Una memoria selettiva, facilitata dal recente Quantitative Easing e da alcune dichiarazioni rilasciate al meeting di Comunione e Liberazione, che oscura tutto il resto.

È certo che a Mario Draghi non si possa attribuire la colpa di essere se stesso, ma a chi lo incensa pur non appartenendo alla parte privilegiata della società andrebbe almeno suggerita prudenza.
Qualora (e così sembra) l’ex presidente della Bce dovesse riuscire a formare un governo sostenuto dal Parlamento, gli appuntamenti che lo attendono saranno alquanto rivelatori.

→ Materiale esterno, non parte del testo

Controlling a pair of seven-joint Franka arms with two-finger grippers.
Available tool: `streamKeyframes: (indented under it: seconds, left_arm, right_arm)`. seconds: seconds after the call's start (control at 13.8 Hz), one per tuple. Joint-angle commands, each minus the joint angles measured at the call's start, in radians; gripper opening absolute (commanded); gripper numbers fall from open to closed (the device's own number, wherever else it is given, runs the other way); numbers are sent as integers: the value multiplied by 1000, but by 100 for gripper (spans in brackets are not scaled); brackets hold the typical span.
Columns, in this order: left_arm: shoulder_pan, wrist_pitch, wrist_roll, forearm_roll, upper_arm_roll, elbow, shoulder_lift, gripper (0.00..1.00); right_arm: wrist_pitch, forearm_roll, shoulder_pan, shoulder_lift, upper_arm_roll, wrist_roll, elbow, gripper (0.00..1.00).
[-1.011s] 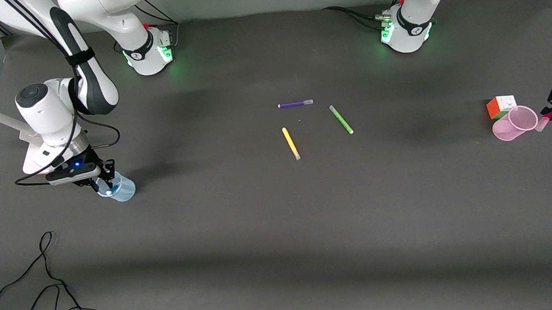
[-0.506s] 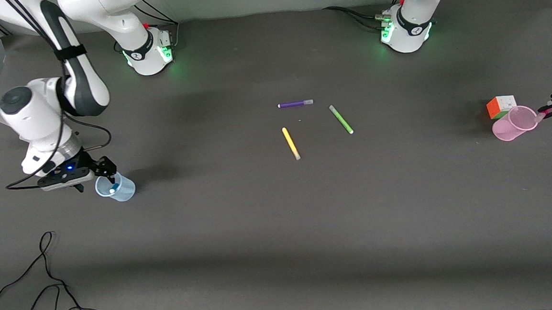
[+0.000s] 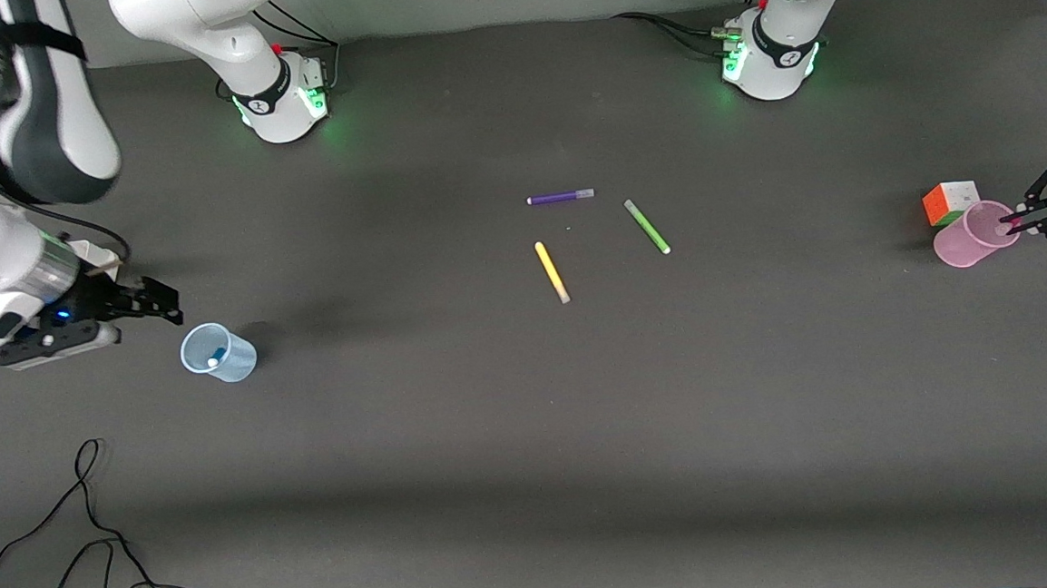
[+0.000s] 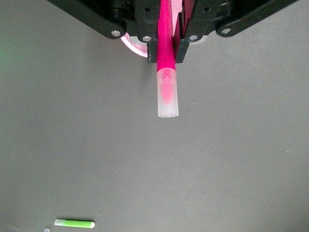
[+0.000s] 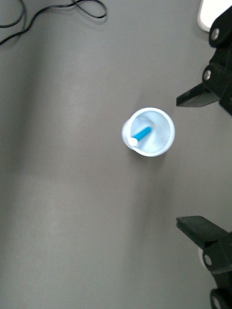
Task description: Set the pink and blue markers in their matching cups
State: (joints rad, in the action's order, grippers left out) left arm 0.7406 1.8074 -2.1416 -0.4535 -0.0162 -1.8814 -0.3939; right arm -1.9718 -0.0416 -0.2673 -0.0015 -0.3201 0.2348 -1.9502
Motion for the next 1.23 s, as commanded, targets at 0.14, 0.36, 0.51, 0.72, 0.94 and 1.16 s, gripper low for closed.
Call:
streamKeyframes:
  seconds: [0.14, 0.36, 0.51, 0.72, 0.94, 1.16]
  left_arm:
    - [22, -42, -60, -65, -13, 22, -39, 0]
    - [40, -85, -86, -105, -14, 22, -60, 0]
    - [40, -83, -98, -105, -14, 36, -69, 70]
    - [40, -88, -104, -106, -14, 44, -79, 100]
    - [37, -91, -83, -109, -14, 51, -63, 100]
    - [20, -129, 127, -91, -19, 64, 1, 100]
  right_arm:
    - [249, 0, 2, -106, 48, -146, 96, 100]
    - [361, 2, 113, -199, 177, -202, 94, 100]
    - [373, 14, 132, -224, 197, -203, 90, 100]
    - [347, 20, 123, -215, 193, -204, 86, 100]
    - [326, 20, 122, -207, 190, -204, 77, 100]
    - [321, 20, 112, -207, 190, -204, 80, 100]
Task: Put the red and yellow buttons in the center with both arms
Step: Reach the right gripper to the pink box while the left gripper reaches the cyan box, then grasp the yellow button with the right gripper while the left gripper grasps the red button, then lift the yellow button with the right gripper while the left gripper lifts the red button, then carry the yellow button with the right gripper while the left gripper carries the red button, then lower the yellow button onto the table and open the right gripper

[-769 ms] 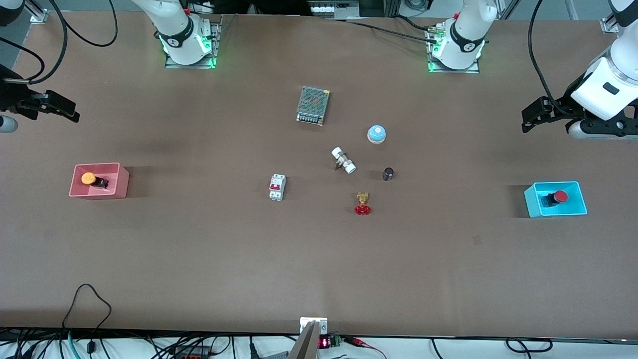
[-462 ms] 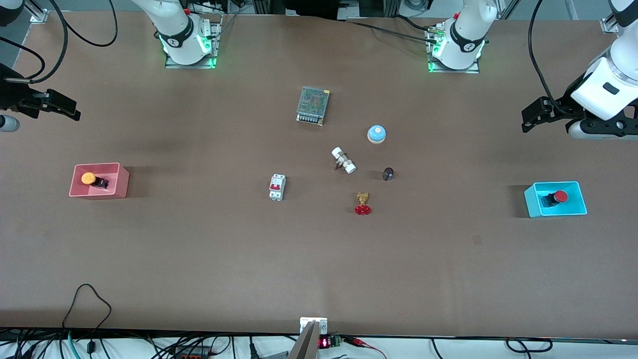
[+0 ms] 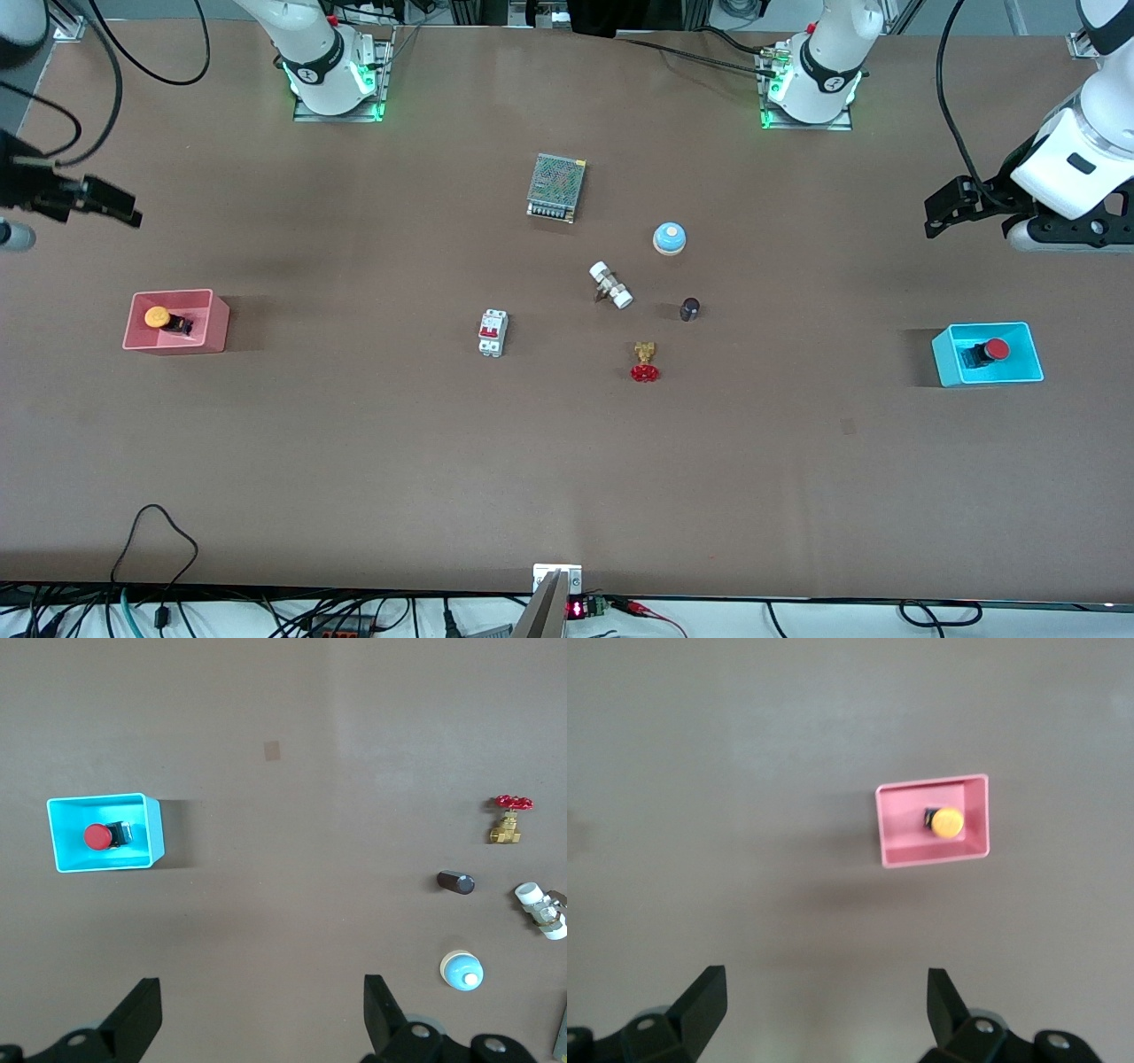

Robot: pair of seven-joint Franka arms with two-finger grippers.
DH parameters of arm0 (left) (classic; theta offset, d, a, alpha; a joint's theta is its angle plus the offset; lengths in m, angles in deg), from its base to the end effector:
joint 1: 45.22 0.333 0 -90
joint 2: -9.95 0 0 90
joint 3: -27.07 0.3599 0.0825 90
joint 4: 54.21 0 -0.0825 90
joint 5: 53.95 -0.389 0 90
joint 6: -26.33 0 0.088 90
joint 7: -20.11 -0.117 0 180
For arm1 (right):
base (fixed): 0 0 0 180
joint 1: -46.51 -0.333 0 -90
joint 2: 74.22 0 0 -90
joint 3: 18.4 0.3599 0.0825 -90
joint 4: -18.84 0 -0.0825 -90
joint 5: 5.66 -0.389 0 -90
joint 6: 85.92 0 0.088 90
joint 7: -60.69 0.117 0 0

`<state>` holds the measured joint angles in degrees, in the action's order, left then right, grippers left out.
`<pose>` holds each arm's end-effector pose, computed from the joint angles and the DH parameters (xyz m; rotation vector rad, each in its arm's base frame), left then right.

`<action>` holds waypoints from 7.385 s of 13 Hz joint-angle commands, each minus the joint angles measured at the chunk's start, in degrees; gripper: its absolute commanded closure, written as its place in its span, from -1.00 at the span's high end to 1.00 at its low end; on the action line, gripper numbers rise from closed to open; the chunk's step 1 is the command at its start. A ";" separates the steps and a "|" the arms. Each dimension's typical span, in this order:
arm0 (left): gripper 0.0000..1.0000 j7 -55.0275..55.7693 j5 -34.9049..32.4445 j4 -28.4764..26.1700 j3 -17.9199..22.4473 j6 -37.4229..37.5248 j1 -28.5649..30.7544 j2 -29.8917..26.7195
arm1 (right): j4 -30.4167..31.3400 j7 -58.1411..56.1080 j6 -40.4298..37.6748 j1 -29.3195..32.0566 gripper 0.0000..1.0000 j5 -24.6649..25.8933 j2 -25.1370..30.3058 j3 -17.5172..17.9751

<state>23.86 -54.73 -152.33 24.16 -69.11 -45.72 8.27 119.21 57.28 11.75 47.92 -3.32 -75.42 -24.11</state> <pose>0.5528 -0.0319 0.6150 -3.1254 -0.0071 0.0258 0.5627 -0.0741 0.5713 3.1024 -0.0900 -0.1111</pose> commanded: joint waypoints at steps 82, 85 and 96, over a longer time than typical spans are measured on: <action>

Se, infatti, Draghi è avvantaggiato dal tardivo abbandono della dottrina dell’austerity da parte dell’Ue, ciò non basta a garantire che le politiche del suo governo possano segnare una svolta rispetto ai problemi esplosi durante la pandemia, ma generati in precedenza dal nostro sistema socio-economico liberista.

Il blocco dei licenziamenti, gli ammortizzatori sociali, le risorse del Recovery Fund (che, vale la pena ricordarlo, sono state conquistate da quello che ora è additato come il nemico pubblico numero uno, Giuseppe Conte), ma anche il salario minimo, le pensioni e il reddito di cittadinanza. Sono questi alcuni dei terreni su cui si misurerà la reale natura di Draghi.
Ed è facile prevedere che, se l’esecutivo ripercorrerà le solite vecchie ricette liberiste, il suo operato sarà accompagnato dalle retoriche classiche dei media mainstream: i fannulloni della pubblica amministrazione, i parassiti del reddito di cittadinanza, i disoccupati lavativi, il cemento green, la contrapposizione tra salute e lavoro, la gavetta precaria necessaria e via di questo passo. Operazioni di mistificazione orwelliana del linguaggio che, mi permetto di azzardare una previsione, torneranno a riempire le pagine dei giornali.

Se ciò che ci aspetta potrebbe rappresentare nulla di nuovo o già visto nel nostro Paese, ciò che personalmente mi spaventa è l’atteggiamento di chi, vessato da un sistema socio-economico che calpesta la dignità delle persone e impedisce a larghe fette della popolazione di accedere ad una serenità economica e al benessere, sta assumendo in queste ore la posizione del proprio aguzzino.
Il rischio cui siamo davanti è quello di una gigantesca sindrome di Stoccolma, accompagnata da “argomentazioni” di autentico darwinismo sociale, che può produrre una gigantesca e pericolosa sbornia di massa.